It was the end of January and I had been asked to take care of a friend’s animals while they were away. There was a horse and a dog that needed feeding, watering and walking over a long weekend. This is something I had done plenty of times in the past, but this time it felt completely overwhelming. The feeling had nothing to do with my level of vision and ability. I simply did not believe I had the energy or mental fortitude to be responsible for these 2 animals. I called on a friend to help me. They were initially perplexed until they heard in my shaky voice that I needed them, and not just to help with the animals. My friend arrived with his guitar, a deck of cards and a box of plain crackers. He put the the box of crackers in front of me and went into the kitchen and got me a glass of water. He did not instruct me to eat or drink and he did not ask me how I was feeling. He intuitively knew I could not bear the pressure and for the entire weekend, I felt like nothing was required of me and I did not feel guilty about it. He seemed to just know what needed to be done and did it. He played his guitar, making up random lyrics about the long winter and crocus starting to come up and and cinnamon buns. I did not get the feeling that he was trying to cheer me up, but played for his own amusement. These three days I came to the realization that I had not been very nurturing or compassionate with myself for some time. I had been pushing through with the stoic front because I thought it was the best approach for me and I thought it would be easier on others.
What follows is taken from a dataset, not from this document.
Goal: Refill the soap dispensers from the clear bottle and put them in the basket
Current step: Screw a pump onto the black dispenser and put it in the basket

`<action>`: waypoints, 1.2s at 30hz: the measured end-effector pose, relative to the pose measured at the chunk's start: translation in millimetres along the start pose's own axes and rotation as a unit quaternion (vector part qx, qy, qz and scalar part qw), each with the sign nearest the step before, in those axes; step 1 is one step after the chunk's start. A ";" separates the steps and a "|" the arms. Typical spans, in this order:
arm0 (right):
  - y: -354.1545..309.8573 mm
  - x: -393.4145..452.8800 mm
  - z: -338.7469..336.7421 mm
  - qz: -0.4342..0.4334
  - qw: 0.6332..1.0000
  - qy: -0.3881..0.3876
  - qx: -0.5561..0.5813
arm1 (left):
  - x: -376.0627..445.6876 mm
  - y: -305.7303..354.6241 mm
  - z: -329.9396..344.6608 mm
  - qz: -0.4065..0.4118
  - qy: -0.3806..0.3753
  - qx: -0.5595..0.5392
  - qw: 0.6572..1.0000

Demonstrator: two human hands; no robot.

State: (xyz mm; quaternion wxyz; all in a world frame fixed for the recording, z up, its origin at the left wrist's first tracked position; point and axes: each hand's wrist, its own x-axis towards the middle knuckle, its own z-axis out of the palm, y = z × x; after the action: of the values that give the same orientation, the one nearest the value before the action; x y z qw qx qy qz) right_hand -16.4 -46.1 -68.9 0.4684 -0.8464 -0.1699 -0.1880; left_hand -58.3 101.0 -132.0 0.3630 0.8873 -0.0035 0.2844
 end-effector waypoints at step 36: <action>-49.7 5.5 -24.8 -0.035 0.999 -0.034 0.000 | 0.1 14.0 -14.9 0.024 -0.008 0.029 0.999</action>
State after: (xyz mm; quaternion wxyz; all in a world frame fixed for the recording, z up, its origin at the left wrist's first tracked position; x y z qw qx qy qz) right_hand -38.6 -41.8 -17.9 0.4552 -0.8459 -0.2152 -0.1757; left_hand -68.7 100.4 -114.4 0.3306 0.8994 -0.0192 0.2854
My friend’s ability to accompany me that weekend was a catalyst. I could feel those familiar hot tears pushing up from a place I thought I had buried in the 90’s. I had my first bonafide pity party, and it felt so good. I mostly grieved the loss of the life I had imagined for myself as a “normal, able-bodied person”. I grieved the loss of being able to behold a spectacular view in nature and the familiarity of my family’s and friend’s faces. I did this in private as not to alarm anyone, but I did not feel isolated. I was there with myself. I could feel things moving in me again, like the crocus’ popping up after lying dormant in the frozen ground, as if from nothing. At the time, it did not seem sensible or helpful to cry so much and I was surprised how good it felt. During my training in EA, two phrases stood out that capture this experience perfectly; “Tears are the kiss of life,” and “tears of joy and tears of sorrow come from the same well.” Today, for me, my well is deep and full and I prefer it that way. I still try not to cry in inappropriate situations, but my relationship to my tears will not be broken by me again. I have learned to be touched by life through my other senses; through music, delicious food, bing in my body through movement and holding the people I love.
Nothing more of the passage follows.